Joan Fontcuberta (born 1955, Barcelona) is a Spanish artist, photographer, and theorist known for exploring the boundaries between truth and fiction in visual culture. His work often challenges the authority of photography as a documentary medium, creating playful yet critical projects that blend reality with invention. Fontcuberta has produced series involving fabricated scientific archives, fictional natural histories, and staged media hoaxes, all aimed at questioning how images shape knowledge and belief. Alongside his artistic practice, he is also a writer, curator, and educator, contributing significantly to debates on photography, media, and contemporary art.
Studio
BY Joan Foncuberta
A few years ago, with their first book Double Take, Cortis & Sonderegger surprised the international art scene with a masterful series of recreations of iconic photographs that were actually models built in their studio. Now, it is this very same studio—the workspace and the objects that occupy it—that offers a clever twist. Sitting halfway between reality and a replication of that reality, Studio immerses us in illusion and trompe-l'œil to test how accurate our perception might be.

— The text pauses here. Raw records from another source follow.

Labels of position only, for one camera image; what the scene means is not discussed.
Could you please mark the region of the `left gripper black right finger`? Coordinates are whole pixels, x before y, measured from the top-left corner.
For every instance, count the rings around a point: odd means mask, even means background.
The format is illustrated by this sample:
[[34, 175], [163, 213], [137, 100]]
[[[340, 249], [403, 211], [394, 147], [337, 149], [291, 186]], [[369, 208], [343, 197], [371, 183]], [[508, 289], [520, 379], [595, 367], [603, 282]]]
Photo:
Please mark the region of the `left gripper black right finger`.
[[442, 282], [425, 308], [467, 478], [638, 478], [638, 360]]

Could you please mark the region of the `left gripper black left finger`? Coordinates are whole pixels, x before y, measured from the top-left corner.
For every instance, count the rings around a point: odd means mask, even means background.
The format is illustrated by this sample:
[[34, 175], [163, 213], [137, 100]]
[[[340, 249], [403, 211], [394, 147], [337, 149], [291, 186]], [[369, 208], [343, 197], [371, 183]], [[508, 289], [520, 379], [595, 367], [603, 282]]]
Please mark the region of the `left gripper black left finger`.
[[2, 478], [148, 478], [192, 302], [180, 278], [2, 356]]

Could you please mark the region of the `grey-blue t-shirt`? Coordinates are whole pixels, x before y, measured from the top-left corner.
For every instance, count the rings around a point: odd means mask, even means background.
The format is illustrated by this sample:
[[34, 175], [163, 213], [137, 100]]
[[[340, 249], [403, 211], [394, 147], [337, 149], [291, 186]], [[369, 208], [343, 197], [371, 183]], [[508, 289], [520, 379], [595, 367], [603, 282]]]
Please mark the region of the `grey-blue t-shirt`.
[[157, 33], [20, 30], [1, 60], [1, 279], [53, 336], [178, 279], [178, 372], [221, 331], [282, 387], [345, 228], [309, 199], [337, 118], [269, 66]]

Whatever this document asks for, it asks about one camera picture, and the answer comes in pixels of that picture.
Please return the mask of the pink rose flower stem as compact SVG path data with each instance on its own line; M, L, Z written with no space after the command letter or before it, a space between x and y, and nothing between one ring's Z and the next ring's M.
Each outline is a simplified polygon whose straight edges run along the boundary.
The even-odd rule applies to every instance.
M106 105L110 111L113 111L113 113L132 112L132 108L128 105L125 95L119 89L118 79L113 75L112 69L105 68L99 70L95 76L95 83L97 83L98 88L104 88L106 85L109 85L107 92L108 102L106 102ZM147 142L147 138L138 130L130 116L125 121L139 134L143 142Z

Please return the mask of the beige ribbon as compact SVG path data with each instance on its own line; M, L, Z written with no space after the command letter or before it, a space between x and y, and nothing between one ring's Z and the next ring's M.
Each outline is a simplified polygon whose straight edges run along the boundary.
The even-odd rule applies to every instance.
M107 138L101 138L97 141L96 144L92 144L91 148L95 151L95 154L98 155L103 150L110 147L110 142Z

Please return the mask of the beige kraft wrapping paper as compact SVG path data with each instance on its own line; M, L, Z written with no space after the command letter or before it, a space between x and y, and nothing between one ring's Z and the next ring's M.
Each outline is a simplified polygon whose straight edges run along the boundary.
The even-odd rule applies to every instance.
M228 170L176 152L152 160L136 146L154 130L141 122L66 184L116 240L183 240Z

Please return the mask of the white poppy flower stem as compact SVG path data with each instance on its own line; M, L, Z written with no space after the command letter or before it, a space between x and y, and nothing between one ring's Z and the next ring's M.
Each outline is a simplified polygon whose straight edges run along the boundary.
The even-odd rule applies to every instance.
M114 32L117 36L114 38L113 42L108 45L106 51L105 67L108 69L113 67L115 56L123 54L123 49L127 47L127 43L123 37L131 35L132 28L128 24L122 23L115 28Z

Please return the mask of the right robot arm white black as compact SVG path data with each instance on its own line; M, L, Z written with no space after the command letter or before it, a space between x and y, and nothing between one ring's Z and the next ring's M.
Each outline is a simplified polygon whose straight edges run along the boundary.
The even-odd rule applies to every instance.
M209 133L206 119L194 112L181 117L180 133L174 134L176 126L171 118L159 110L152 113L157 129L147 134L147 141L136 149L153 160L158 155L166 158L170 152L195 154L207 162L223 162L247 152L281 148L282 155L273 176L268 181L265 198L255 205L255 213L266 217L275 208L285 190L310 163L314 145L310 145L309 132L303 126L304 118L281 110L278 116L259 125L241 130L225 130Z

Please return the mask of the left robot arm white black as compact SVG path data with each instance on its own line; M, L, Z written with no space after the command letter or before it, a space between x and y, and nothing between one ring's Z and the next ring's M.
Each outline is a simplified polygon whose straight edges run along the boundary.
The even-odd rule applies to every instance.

At first glance, the images seem to be straightforward photographs, documentary records of a cluttered interior with furniture, tools, and rays of sunlight filtering through the window. However, something soon becomes disturbing: impossible proportions, textures that betray scale, viewpoints that nullify plausibility, disruption introduced by the off-screen, objects and their mistaken doubles, incongruous geometries, and even the artists themselves appearing like Gulliver in the dwarf universe. We then discover that everything is as Antonin Artaud described: "jamais réel et toujours vrai" (never real and always true).
Here the studio becomes a stage, a model, a theater, a diorama, a playground, a laboratory, and a mirror. But behind this refined and visible deception, Cortis & Sonderegger challenge us to question notions such as truth, authenticity, and certainty. Our gaze is forced to pause, to critically reconstruct context, and to seek the necessary references to negotiate meaning. This is particularly urgent at a time when images have become the most powerful weapon for dealing with conflicts of all kinds. Thus, Studio is more than a work of art: it is a manifesto with a clear programmatic, pedagogical, and political message: nothing is as it seems.